> _TASK OBJECTIVE_: Reproduce the listing below exactly, from its first line down to and including the line with "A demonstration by".

▽

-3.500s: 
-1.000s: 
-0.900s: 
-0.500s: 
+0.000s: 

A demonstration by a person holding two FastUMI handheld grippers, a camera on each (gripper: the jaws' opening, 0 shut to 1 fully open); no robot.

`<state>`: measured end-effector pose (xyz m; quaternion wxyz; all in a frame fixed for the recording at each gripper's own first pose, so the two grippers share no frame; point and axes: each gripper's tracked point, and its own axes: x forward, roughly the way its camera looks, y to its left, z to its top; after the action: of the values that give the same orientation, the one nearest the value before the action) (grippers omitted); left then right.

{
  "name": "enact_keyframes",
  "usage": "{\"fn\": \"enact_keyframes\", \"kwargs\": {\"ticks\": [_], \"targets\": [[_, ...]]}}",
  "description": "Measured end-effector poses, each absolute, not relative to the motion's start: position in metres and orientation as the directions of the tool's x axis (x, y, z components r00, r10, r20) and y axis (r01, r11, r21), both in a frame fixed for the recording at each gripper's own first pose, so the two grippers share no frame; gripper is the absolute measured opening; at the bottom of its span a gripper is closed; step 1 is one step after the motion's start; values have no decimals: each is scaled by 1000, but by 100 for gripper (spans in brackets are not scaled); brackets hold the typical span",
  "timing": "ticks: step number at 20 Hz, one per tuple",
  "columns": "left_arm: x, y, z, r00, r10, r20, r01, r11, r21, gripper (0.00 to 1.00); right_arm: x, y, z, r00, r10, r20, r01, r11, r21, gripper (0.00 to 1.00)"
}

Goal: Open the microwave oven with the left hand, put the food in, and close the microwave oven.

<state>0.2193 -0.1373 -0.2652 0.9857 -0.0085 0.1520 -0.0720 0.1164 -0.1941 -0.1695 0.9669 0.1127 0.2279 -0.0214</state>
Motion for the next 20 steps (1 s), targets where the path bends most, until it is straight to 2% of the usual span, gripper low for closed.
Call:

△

> _ANSWER SPACE_:
-3.500s: 
-1.000s: 
-0.900s: 
-0.500s: 
+0.000s: 

A demonstration by a person holding two FastUMI handheld grippers, a camera on each (gripper: the jaws' opening, 0 shut to 1 fully open); no robot.

Besides the given answer, there is nothing more to add.